- Opening Delimiter -
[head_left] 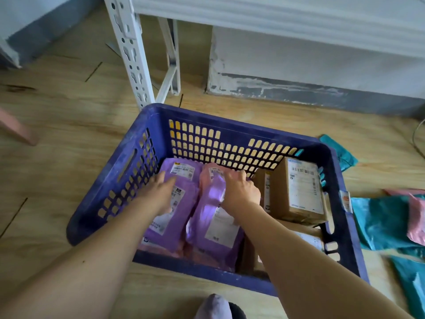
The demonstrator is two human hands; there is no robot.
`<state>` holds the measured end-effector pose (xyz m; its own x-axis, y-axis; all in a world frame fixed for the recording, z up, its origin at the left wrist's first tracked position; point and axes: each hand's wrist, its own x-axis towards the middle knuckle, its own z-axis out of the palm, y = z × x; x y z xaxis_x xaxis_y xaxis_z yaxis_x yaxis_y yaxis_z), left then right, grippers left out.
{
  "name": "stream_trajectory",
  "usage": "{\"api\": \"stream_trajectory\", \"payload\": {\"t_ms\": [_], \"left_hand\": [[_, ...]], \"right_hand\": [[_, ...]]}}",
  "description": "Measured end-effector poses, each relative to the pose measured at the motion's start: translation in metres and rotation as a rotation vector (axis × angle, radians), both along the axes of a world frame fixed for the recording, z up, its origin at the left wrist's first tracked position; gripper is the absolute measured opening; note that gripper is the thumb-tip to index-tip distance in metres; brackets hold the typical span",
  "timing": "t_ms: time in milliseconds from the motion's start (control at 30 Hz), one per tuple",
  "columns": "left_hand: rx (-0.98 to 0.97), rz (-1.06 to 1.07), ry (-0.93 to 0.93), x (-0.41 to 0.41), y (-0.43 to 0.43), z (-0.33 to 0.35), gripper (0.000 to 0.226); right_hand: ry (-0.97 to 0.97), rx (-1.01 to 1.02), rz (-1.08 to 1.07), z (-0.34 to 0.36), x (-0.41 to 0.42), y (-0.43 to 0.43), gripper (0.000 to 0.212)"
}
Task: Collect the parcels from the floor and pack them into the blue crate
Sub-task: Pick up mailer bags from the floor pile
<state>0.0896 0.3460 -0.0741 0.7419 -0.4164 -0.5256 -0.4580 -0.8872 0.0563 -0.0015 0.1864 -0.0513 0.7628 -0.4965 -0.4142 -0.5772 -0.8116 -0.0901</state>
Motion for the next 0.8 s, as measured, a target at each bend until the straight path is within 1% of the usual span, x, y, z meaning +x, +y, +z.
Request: {"api": "stream_trajectory", "payload": {"t_ms": [67,133,233,267,333,400,467,567,633,733,800], "left_hand": [[-0.017,-0.07,-0.009,0.006,-0.006,0.0,0.086],[0.012,-0.145,0.006,0.012,-0.012,-0.006,0.09],[0.116,-0.208,0.09,0.018,-0.02,-0.016,0.091],[0.137,-0.217,0.12,0.018,-0.023,-0.017,0.088],[0.152,-0.208,0.16,0.017,-0.027,-0.019,0.074],[0.178,-0.191,0.168,0.013,-0.029,-0.02,0.062],[0.224,-0.192,0.161,0.008,-0.027,-0.023,0.057],[0.281,-0.224,0.108,0.005,-0.024,-0.027,0.06],[0.274,-0.23,0.054,0.007,-0.024,-0.026,0.063],[0.203,-0.222,0.002,0.007,-0.028,-0.027,0.069],[0.154,-0.195,0.019,0.008,-0.032,-0.026,0.079]], "right_hand": [[0.077,-0.004,0.031,-0.012,0.0,-0.004,0.056],[0.165,0.002,0.096,-0.018,0.001,-0.006,0.048],[0.236,0.073,0.187,-0.02,0.003,-0.007,0.051],[0.239,0.1,0.214,-0.021,0.005,-0.007,0.05],[0.222,0.137,0.228,-0.026,0.007,-0.007,0.047],[0.207,0.163,0.194,-0.034,0.005,-0.007,0.047],[0.209,0.182,0.154,-0.042,0.003,-0.005,0.049],[0.188,0.166,0.146,-0.048,0.006,0.0,0.048],[0.149,0.158,0.158,-0.047,0.006,0.006,0.049],[0.117,0.184,0.215,-0.046,0.003,0.014,0.063],[0.131,0.194,0.253,-0.043,0.0,0.011,0.071]]}}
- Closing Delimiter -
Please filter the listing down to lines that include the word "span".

Exercise solution:
  "description": "Measured end-effector poses, each relative to the pose measured at the motion's start: translation in metres and rotation as a rotation vector (axis × angle, radians), both along the axes of a world frame fixed for the recording, z up, its origin at the left wrist's first tracked position; gripper is the absolute measured opening; note that gripper is the thumb-tip to index-tip distance in metres; brackets hold the typical span",
Motion for the next 0.8 s, as measured, a target at each bend until the straight path is within 1% of the usual span, x, y, z meaning +x, +y, +z.

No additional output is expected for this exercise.